Controlled Reps Workout

One of my slogans in the gym is ‘you control the weight, don’t let it control you.’ This morning’s chest and triceps workout was similar to yesterday’s back and biceps session. It was all about controlling the weight and using strict form.

No, I’m not getting away from using heavy weights. But I’m not trying to press more weight than I know I can control. I do alternate power techniques from time to time, but I’m listening to my body and its telling me to drop it down and focus on muscle contractions.

Chest Workout

Incline Bench Press: 5 sets x 10 reps
Dumbbell Press: 4 sets x 6, 6, 6, 33 reps
Incline Dumbbell Flyes: 4 sets x 12 reps
Cable Crossovers: 3 sets x 12-15 reps
Hammer Strength Press (one-arm): 3 sets x 15 reps

Triceps Workout

Single-Arm Cable Pressdowns: 4 sets x 12 reps
Rope Pressdowns: 4 sets x 12 reps
Lying Dumbbell Extensions: 3 sets x 10 reps

I started out with incline barbell press. I don’t believe one can have too much upper chest development. And incline exercises really bring out the shape of your chest.

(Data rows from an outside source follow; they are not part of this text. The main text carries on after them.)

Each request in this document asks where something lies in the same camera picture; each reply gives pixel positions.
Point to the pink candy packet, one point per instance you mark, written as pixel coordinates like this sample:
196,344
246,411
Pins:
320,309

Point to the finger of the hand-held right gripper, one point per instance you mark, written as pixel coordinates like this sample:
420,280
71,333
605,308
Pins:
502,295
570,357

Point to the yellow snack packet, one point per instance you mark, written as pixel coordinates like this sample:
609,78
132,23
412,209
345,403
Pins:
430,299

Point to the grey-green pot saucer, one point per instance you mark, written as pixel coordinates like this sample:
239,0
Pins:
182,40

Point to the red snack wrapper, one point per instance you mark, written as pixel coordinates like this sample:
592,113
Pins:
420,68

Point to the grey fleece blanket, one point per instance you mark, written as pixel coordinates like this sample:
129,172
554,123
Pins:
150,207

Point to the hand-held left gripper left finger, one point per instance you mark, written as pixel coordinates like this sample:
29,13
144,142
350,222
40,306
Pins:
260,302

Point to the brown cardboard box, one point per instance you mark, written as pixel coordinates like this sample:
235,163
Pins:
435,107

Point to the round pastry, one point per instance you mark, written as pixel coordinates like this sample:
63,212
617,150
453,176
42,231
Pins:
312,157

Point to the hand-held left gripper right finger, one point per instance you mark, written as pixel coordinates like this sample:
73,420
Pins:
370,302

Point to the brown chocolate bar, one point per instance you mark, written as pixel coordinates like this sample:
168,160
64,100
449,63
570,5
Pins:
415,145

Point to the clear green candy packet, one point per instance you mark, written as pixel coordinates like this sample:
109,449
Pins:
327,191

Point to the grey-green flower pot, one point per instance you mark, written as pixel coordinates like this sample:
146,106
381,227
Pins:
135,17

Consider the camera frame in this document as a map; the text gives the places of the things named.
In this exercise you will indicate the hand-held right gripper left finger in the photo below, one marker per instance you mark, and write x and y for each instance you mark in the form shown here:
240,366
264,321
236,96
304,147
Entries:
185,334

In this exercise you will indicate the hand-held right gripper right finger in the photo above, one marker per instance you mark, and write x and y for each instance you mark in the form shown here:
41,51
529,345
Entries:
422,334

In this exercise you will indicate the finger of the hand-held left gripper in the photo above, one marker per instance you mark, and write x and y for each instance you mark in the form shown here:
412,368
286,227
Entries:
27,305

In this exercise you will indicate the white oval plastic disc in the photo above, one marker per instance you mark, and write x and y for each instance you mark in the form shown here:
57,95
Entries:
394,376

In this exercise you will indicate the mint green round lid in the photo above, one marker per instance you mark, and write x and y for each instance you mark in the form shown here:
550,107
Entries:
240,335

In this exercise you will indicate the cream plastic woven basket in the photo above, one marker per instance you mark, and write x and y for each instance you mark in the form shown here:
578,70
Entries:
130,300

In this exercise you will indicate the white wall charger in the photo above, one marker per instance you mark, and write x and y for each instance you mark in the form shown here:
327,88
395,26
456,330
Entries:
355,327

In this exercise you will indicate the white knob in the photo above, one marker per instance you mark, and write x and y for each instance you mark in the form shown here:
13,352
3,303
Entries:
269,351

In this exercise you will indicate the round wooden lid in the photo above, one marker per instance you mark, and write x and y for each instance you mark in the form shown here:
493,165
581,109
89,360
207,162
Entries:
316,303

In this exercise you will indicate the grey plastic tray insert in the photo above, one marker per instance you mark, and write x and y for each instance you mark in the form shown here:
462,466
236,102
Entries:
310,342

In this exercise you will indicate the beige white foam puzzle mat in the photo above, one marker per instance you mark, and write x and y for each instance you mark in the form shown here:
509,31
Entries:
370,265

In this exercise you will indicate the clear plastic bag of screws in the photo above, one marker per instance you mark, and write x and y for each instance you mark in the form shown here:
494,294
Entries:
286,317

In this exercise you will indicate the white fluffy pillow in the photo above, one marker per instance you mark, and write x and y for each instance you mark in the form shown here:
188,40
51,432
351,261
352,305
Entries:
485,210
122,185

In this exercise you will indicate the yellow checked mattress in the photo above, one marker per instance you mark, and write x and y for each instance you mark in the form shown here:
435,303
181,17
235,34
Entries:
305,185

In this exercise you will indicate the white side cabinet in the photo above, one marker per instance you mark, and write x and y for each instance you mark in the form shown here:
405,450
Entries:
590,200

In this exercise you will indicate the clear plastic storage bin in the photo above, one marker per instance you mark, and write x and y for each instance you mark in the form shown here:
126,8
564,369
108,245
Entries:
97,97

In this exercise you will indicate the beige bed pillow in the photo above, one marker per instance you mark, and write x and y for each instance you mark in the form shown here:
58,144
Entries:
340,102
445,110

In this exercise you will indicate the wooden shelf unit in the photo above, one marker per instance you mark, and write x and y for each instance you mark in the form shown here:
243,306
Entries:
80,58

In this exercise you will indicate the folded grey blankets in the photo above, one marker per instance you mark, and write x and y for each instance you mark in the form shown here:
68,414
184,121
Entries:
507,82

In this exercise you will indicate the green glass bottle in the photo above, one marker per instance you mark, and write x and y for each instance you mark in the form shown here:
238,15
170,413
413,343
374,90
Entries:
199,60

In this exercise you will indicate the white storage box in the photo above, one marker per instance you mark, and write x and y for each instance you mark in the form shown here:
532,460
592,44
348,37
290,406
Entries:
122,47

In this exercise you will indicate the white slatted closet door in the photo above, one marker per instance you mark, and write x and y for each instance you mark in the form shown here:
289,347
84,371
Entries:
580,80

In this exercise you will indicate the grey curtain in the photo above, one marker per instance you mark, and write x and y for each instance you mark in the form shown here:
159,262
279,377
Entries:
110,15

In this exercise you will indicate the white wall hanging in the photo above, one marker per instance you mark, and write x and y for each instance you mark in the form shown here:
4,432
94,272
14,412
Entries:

I kept the weight moderately heavy, enough to where I could get 10 solid, controlled reps. I did go heavy on dumbbell presses. I was a bit weaker here since I did incline first, thus the reps were low, but still strict.

For the last three exercises I kept the rest between sets at a minimal, like 30 to 45 seconds. This kept my blood flowing and the pump was on key. I moved on to triceps which I also rested minimal between sets. I finished up the workout with some abs and cardio.